Why February, and by Extention March, Suck. A lot.
April 1st, 2011I had really really high hopes for 2011. When last we left our hero, my appendix had exploded and I was headed to Jacksonville to spend time with family. What happens next is where I hope that I have somehow learned from these experiences and grown as a person. Whether that has happened or not is yet to be seen.
January was spent mostly sick. That’s all there really is to report about January. It was a month of illness where I mixed up so much home made cough syrup I kept both bees and Marker’s Mark in business. You see, I can’t take the over the counter cold medicines like a normal person. They make me super jittery and I feel funky and fluttery and it’s almost better to lie there wishing for death while mouth breathing than to attempt to take Nyquil.
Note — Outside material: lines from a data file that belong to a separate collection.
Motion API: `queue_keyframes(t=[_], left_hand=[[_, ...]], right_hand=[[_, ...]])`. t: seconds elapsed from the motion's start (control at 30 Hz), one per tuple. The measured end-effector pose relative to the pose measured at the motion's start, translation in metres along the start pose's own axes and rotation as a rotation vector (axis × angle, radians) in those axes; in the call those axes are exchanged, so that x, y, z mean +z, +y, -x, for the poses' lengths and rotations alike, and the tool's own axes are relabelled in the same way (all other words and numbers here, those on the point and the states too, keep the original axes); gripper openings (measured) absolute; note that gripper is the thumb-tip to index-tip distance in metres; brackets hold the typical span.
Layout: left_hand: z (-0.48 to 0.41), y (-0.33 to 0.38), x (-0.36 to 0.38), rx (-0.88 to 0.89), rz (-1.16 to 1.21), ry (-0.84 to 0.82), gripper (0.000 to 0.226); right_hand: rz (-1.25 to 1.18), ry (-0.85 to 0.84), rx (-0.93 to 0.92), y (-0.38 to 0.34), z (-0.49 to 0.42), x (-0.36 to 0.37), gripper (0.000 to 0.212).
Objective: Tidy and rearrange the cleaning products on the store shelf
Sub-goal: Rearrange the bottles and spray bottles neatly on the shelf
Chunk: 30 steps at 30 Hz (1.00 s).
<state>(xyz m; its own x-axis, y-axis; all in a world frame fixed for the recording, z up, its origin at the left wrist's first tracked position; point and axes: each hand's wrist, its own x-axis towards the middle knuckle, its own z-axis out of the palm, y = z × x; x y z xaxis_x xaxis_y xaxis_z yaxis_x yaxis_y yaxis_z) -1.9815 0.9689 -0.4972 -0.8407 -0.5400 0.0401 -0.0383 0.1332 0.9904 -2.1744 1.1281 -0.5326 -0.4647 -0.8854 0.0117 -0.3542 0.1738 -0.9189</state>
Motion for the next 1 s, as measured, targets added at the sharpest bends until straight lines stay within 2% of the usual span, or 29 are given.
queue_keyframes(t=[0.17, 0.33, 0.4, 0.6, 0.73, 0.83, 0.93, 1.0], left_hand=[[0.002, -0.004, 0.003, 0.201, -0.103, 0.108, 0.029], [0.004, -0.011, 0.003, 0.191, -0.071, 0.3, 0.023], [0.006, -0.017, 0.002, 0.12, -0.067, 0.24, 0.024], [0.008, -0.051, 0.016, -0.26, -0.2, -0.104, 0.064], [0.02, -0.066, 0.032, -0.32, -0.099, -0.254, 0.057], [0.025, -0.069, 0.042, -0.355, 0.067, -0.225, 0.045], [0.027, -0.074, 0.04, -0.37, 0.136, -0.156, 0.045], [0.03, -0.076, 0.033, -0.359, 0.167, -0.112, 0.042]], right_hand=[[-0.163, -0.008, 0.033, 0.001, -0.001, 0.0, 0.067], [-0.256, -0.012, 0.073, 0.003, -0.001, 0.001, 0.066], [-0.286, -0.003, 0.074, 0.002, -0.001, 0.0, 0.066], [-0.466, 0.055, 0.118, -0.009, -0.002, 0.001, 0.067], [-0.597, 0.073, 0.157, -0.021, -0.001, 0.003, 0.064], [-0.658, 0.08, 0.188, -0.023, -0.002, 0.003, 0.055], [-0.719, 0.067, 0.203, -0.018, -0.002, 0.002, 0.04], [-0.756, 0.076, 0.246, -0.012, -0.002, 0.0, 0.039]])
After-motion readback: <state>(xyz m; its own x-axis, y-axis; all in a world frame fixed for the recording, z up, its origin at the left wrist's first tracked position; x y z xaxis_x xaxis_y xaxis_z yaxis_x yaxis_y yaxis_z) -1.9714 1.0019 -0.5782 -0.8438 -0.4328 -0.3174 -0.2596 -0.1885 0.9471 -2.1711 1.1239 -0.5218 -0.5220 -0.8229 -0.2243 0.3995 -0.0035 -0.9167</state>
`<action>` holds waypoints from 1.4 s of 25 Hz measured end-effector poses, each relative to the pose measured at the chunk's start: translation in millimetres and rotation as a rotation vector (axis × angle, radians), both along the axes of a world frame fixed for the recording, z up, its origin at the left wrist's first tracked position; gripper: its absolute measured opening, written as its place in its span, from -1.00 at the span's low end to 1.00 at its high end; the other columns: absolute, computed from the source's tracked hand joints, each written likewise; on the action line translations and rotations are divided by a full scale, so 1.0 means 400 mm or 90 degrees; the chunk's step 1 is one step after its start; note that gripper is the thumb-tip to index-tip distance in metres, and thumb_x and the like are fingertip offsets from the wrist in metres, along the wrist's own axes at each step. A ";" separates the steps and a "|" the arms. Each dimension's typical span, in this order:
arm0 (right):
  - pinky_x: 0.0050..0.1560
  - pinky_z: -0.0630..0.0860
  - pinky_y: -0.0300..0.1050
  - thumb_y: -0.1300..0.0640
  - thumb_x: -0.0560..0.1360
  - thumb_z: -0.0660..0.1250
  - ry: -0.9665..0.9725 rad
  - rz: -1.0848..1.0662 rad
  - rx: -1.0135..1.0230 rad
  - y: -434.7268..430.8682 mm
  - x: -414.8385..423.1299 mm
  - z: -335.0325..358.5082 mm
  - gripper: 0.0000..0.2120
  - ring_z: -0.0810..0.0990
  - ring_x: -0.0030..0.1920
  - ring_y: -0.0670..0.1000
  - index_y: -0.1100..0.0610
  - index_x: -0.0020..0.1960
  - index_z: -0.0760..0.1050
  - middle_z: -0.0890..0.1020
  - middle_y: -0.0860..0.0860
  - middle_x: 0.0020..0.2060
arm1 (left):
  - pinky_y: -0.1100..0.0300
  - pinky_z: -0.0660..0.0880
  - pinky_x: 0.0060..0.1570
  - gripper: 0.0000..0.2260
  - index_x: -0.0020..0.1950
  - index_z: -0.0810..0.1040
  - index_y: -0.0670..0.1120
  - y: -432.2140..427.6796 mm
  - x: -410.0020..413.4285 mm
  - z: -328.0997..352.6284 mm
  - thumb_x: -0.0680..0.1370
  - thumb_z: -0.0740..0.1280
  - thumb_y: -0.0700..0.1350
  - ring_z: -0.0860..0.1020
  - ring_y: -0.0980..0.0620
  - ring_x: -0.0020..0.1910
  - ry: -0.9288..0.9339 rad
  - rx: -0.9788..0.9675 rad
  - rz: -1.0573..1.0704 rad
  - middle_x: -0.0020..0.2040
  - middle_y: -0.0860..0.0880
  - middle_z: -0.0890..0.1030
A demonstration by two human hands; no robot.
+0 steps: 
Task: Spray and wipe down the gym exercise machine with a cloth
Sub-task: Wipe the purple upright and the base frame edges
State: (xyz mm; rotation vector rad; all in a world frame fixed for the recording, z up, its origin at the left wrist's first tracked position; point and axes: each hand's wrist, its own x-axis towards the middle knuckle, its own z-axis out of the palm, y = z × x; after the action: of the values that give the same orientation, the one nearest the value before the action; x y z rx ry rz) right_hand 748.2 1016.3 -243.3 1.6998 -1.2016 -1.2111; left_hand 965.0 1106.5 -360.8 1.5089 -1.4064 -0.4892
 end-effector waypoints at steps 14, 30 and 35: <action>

So it was a lot of shots of equal parts whiskey and honey. Not only did it work miracles on my throat, it helped me pass out.
February, I thought would be much different. I still remained sick for most of the month and often wondered if I’d ever regain breathing abilities through both nostrils at the same time. 50% of the immediate family that I possess that actually care about me had a stroke in February. It’s very hard to adequately put into words what that feels like. To know that 50% of the people who give a rat’s ass about you (and who are so very very proud of you) could die in the cold sterile and puce green confines of a hospital room and not remember who you are. Yup, that was what I was most concerned about.. Not whether he remembered his own children or if he was going to regain movement on his right side or if they could stop the bleeding on his brain but if he would remember me. I can’t deny that this is an incredibly selfish thing to worry about, but it’s what came to me.
You see, this is a man who crawled around on the floor with me and played with He-Man action figures. A man who, before things like Tivo and DVR, recorded VHS tape after VHS tape of Christmas and other holiday specials and removed the commercials from them so I wouldn’t have to fast forward. This is the man who showed me what a computer was. Who took me on trips for ice cream. Who values my accomplishments over his own children. I was scared shit-less about what it would mean if he didn’t know who I was or didn’t recognize me.
Earlier that week I had put my armor on.. I went into what I call Slayer Mode (always a Buffy fall back, right?). I locked up everything I was feeling in front of my grandmother. She needed someone to be strong, someone to tell her what needed to be done, what not to worry about, someone reassuring who was calm, cool and collected. Her own children were not able to provide this so that duty fell to me. I would have liked nothing more than to have cried or have been consoled or to share my deepest fear (not being remembered) but I couldn’t and didn’t (and still haven’t). That’s not what she needed. I needed to be a calming influence.
When I saw him he was unsure of his own age, what year it was, when his birthday was but as soon as he saw me he took my hand and said “Hey buddy, how are you?” He knew me. He let me know that I was his number one guy and that he loved me and even now as I type this it’s hard to keep the tears from streaming down my face. I have no idea how I managed to keep a smile plastered on my lips then, but I somehow did.
That was how my February was spent.
March, by extension, was much the same. There were no more trips to the hospital but there were trips to what I refer to as home but what is really my grandparent’s house. There again I kept my armor on… I stayed in Slayer Mode and calmly reviewed the insurance reports and statements and deciphered what they meant so that my grandmother was clear about what was being charged to her and what was covered.
It’s hard to be he calm influence and I don’t like it. Not even a little bit.
Last monday my grandfather was released (for better or for worse) from the hospital as there is nothing left that they can do for him. Next week I will go and visit him and while I no longer worry about him remembering me I worry about who it is that I’ll be seeing. The doctors have told us that due to the bleeding that has taken place on his brain he’ll never be the same person mentally (or physically) that he was before his stroke and that’s a bit frightening.. having to get to know someone all over again that you’ve known your entire life.
Some good things happened in March though that I will leave you with so that we end on a positive note. I have set my internal intent to graduate indicator. I have 21 credits left to work through and I wanted to be done next spring but because of how Penn State’s tuition discount works and the amount of credits left that wasn’t a feasible option. Instead, I will graduate at the end of next summer. I can not adequately express in words how wonderful this proposition sounds. I can’t wait to “Just” work.